Ability to restart is an important tool to remediate failures. As discussed previously for distributed systems, a best practice is to make services stateless where possible. This prevents loss of data or availability on restart. In the cloud, you can (and generally should) replace the entire resource (for example, EC2 instance, or Lambda function) as part of the restart. The restart itself is a simple and reliable way to recover from failure. Many different types of failures occur in workloads. Failures can occur in hardware, software, communications, and operations. Rather than constructing novel mechanisms to trap, identify, and correct each of the different types of failures, map many different categories of failures to the same recovery strategy. An instance might fail due to hardware failure, an operating system bug, memory leak, or other causes. Rather than building custom remediation for each situation, treat any of them as an instance failure. Terminate the instance, and allow AWS Auto Scaling to replace it. Later, carry out the analysis on the failed resource out of band.

Another example is the ability to restart a network request. Apply the same recovery approach to both a network timeout and a dependency failure where the dependency returns an error. Both events have a similar effect on the system, so rather than attempting to make either event a “special case”, apply a similar strategy of limited retry with exponential backoff and jitter.

Ability to restart is a recovery mechanism featured in Recovery Oriented Computing and high availability cluster architectures.

Amazon EventBridge can be used to monitor and filter for events such as CloudWatch Alarms or changes in state in other AWS services. Based on event information, it can then invoke AWS Lambda, AWS Systems Manager Automation, or other targets to run custom remediation logic on your workload.

Amazon EC2 Auto Scaling can be configured to check for EC2 instance health. If the instance is in any state other than running, or if the system status is impaired, Amazon EC2 Auto Scaling considers the instance to be unhealthy and launches a replacement instance. If using AWS OpsWorks, you can configure Auto Healing of EC2 instances at the OpsWorks layer level.
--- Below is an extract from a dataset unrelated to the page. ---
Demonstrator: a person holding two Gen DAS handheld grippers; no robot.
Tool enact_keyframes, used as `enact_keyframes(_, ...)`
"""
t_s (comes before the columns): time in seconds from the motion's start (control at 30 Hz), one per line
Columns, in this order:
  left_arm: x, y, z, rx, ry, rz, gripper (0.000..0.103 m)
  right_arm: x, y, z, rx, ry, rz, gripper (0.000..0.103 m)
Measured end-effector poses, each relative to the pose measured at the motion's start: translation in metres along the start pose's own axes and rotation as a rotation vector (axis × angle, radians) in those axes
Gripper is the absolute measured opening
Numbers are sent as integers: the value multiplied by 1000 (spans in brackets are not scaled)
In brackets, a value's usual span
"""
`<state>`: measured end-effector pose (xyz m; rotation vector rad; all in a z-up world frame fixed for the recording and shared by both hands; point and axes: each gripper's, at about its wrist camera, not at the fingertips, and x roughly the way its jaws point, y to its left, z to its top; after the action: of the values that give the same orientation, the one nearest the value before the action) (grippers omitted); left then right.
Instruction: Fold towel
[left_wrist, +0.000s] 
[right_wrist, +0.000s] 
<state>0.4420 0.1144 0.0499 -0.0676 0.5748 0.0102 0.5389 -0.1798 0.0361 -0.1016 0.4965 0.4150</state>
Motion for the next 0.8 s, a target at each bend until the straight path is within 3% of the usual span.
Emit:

For large-scale replacements (such as the loss of an entire Availability Zone), static stability is preferred for high availability instead of trying to obtain multiple new resources at once.

Common anti-patterns:

Deploying applications in instances or containers individually.
Deploying applications that cannot be deployed into multiple locations without using automatic recovery.
Manually healing applications that automatic scaling and automatic recovery fail to heal.

Benefits of establishing this best practice: Automated healing, even if the workload can only deployed into one location at a time will reduce your mean time to recovery, and ensure availability of the workload.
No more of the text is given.